Having a shot plan is one of those skills. When I draw the bow back, I have steps in my mind that help me execute each shot. I must have subconsciously identified it while training throughout the spring and early summer. To really solidify it I'll need to write it down and modify it until my shot plan is an accurate representation of what I need to do for accurate shooting.

That first shot back felt right. I focused on the front sight, making sure the bubble level was true and keeping the sight picture clear. I squeezed my shoulder blades together like I've been instructed to do, and the shot released. I smiled.

This is the face of an archer who just nailed the ten ring. I asked my husband to take this photo of me in this moment, because I knew things just felt right on my first shot back after a month and a half of traveling.

It was a 10, a perfect shot.

Dead nuts, center of the target. On closer inspection it turned out to be ever so slightly low and right but from 30m downrange it sure looked and felt perfect.

First shot back from a month and a half off - it's a bullseye! 

Since no one else was there, we went downrange to inspect and document this momentous shot. I was elated. That's exactly what target shooting is all about. Develop a process, live out that process, execute cleanly and reap the rewards. 

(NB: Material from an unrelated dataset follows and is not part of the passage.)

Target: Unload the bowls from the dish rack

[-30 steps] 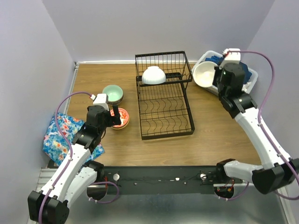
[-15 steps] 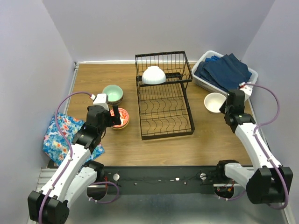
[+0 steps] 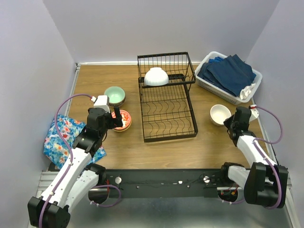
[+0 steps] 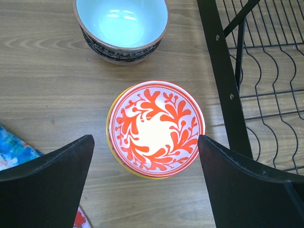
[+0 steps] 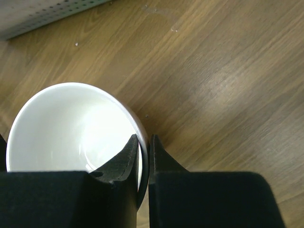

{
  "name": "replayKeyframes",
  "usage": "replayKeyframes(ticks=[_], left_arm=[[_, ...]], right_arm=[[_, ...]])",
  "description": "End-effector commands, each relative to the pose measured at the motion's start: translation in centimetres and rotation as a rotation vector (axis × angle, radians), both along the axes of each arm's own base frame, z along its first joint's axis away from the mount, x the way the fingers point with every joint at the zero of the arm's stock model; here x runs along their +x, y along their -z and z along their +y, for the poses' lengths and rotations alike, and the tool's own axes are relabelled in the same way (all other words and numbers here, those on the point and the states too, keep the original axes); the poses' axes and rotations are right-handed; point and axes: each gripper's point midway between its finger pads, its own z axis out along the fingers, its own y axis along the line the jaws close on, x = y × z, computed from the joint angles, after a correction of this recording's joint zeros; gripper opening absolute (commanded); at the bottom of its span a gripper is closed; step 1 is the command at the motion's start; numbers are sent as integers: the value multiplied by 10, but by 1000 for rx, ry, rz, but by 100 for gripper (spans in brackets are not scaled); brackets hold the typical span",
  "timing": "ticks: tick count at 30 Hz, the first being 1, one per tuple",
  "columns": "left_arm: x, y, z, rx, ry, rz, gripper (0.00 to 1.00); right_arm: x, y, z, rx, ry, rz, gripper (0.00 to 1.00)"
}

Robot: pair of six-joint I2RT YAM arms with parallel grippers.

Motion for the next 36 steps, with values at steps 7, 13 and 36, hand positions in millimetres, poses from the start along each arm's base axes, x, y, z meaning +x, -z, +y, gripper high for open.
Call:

I know that sometimes it isn't that simple. I've had my share of shots, stages, matches, and whole competitive seasons where things just don't go my way no matter how much practice I put in. Moments like that were horrible to go through, but the only thing worse than going through the tough times in the shooting sports would have been to quit the shooting sports. Then those bad shots, bad matches, bad seasons would be the end for me. But I do not define my history with the shooting sports by any one shots, one match, one season.

Each day that I pick up my rifle or my bow I am redefining my experience in target shooting. Every shot is a new chance to achieve perfection. The shooting sports are challenging. The outcome of a shot, match, or season depend entirely on the shooter and her ability to master her mind, the conditions at the range, and the process of firing a well-executed shot. It is that challenge keeps me coming back, driven by the desire to "get it right" on the next shot.

And on the shots that I do get it right... Man, it reminds me why shooting sports are the best sports.